▶ _Brief_: Only the lines from the one containing "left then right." through the end of the data below are to be repeated, exactly as given, without pictures.

§

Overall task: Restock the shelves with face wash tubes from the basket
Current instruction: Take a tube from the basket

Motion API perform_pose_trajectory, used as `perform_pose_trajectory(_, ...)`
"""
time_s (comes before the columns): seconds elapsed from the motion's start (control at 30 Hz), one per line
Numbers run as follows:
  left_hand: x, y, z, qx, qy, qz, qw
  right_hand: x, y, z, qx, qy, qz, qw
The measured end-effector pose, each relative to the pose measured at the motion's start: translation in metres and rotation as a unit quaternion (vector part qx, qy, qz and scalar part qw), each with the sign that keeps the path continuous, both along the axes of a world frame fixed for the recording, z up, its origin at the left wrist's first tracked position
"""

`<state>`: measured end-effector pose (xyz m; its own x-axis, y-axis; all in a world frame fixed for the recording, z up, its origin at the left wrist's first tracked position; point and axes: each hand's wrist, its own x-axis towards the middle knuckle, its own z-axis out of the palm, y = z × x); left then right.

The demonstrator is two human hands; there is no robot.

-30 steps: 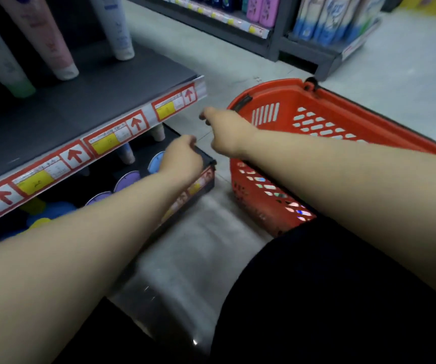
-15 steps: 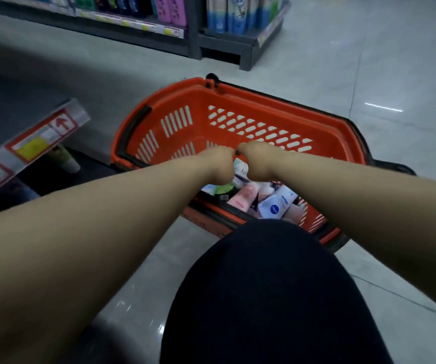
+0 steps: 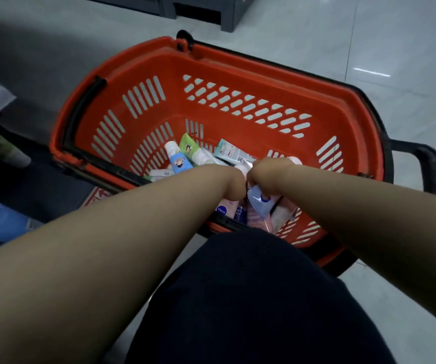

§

▶ _Your solution_:
`<state>`: measured end-effector pose (xyz m; its own x-axis, y-axis; all in a world frame fixed for the recording, z up, its origin at the left wrist's first tracked position; point and axes: each hand's wrist, its own x-axis towards the middle knuckle, its own z-axis out of the palm, y = z × x); left then right.

The demonstrator is two human hands; there is no robot.

-30 steps: 
-15 steps: 
+0 steps: 

The exercise requires no further work.